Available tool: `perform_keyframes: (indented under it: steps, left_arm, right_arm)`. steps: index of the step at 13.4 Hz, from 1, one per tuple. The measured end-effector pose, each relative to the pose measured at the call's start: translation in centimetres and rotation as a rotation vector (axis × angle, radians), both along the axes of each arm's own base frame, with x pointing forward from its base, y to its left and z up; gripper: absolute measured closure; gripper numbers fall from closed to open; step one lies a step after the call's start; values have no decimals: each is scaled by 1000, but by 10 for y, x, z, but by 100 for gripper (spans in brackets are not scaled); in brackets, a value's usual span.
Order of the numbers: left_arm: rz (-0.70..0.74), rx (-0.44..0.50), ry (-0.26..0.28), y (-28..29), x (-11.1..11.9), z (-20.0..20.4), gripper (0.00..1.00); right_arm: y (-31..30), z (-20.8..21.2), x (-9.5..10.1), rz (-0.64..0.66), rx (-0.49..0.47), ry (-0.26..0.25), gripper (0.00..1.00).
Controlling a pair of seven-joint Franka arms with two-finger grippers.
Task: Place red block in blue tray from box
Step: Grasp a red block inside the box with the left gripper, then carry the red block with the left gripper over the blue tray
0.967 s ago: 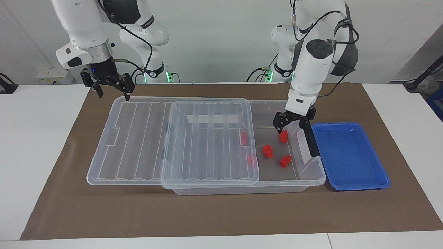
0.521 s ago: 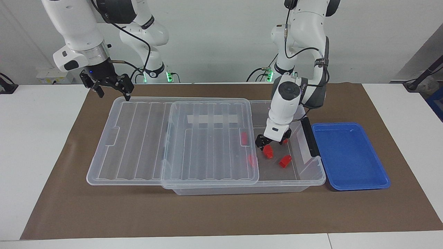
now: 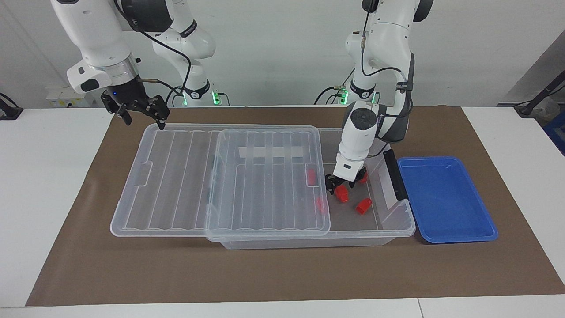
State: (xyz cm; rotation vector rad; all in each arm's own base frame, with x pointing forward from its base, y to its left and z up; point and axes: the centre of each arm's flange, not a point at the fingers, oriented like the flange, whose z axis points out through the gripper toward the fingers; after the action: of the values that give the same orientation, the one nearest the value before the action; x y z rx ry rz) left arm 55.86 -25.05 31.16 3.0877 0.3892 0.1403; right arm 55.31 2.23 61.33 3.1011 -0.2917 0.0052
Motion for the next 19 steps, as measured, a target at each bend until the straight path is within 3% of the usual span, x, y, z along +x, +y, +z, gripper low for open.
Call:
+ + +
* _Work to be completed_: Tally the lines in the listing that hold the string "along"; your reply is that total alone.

* _Output_: 2